Not this matchup. Never mind the notion that everybody loves a winner; put these two title-starved, long-suffering franchises on the same field and watch the interest spike. Even the most casual fan would be drawn to the games with the promise of seeing something no one under, say, 90, had seen before -- either the Red Sox or Cubs celebrating after the final game of the year.

Think of the possibilities: Would the Red Sox be at a disadvantage because of the ex-Cub factor (Bill Mueller, Scott Sauerbeck)? Or would that be negated by playing an entire team full of, um, current Cubs? And talk about a newspaper war -- the Cubs are owned by the Tribune Company, which publishes, among other papers, the Chicago Tribune; the Sox's second-largest investor is the New York Times, parent company of the Boston Globe.

Beyond the obvious historical story line, there's an awful lot of talented players to showcase between the teams, most of whom exist in that rarified space reserved for first-name-only stars: Pedro, Nomar and Sammy, to name three.

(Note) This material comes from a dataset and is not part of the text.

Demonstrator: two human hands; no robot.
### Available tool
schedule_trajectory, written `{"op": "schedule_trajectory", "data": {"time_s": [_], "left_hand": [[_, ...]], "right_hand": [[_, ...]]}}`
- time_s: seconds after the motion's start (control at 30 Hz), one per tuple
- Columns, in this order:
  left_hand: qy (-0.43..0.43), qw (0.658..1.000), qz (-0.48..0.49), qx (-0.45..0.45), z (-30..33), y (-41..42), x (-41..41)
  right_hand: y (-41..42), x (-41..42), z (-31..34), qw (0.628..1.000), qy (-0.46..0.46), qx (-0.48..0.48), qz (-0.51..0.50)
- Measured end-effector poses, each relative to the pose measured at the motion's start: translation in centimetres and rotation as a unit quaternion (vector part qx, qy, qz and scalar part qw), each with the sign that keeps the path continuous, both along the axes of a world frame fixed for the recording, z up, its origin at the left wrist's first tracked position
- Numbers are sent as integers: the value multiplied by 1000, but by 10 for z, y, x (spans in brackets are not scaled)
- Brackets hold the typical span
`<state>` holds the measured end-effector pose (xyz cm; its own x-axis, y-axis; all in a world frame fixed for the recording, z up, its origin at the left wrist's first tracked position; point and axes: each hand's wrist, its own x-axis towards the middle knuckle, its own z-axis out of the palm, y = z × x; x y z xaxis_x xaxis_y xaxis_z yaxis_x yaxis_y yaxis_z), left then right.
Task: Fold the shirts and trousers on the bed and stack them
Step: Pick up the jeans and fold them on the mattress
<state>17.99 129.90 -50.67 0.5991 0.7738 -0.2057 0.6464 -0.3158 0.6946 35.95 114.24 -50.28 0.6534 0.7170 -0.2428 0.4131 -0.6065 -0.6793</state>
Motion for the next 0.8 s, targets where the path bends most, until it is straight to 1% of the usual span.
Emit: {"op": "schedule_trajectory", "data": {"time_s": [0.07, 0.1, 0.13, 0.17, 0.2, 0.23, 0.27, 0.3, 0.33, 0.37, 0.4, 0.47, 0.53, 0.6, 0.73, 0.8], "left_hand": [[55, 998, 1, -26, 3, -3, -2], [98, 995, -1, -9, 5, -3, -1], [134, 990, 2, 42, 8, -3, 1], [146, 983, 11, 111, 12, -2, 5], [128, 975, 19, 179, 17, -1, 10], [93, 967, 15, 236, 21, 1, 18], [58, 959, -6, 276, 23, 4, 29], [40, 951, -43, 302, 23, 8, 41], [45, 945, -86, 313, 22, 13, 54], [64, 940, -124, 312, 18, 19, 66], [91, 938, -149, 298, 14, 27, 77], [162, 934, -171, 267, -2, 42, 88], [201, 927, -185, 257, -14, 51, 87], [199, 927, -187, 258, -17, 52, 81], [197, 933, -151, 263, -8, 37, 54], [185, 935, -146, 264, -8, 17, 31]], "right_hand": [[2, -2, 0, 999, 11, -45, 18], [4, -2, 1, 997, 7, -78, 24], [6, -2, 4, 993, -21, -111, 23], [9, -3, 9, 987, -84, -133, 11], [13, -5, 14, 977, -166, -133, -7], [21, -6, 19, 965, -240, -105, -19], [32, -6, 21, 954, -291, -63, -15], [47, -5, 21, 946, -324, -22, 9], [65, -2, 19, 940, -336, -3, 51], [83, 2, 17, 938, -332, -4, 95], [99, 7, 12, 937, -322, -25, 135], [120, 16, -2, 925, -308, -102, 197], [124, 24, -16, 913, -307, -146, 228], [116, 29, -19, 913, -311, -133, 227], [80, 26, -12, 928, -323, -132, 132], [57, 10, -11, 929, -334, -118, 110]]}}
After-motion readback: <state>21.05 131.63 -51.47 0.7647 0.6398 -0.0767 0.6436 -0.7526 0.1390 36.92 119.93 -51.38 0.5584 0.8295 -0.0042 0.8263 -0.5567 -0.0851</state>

Think of the sub-plots: Pedro vs. Sammy. Byung-Hyun vs. Hee-Sop. Why, Bill Buckner, once traded from one team to the other, could throw out the ceremonial first pitch in Game 1.

For one glorious week at least, baseball would rule October again and be the talk of the nation. Red Sox-Cubs, one supposes, is what Bud Selig silently prays for each night.

I suppose having the three games at Wrigley be played in the afternoon would be asking too much, huh?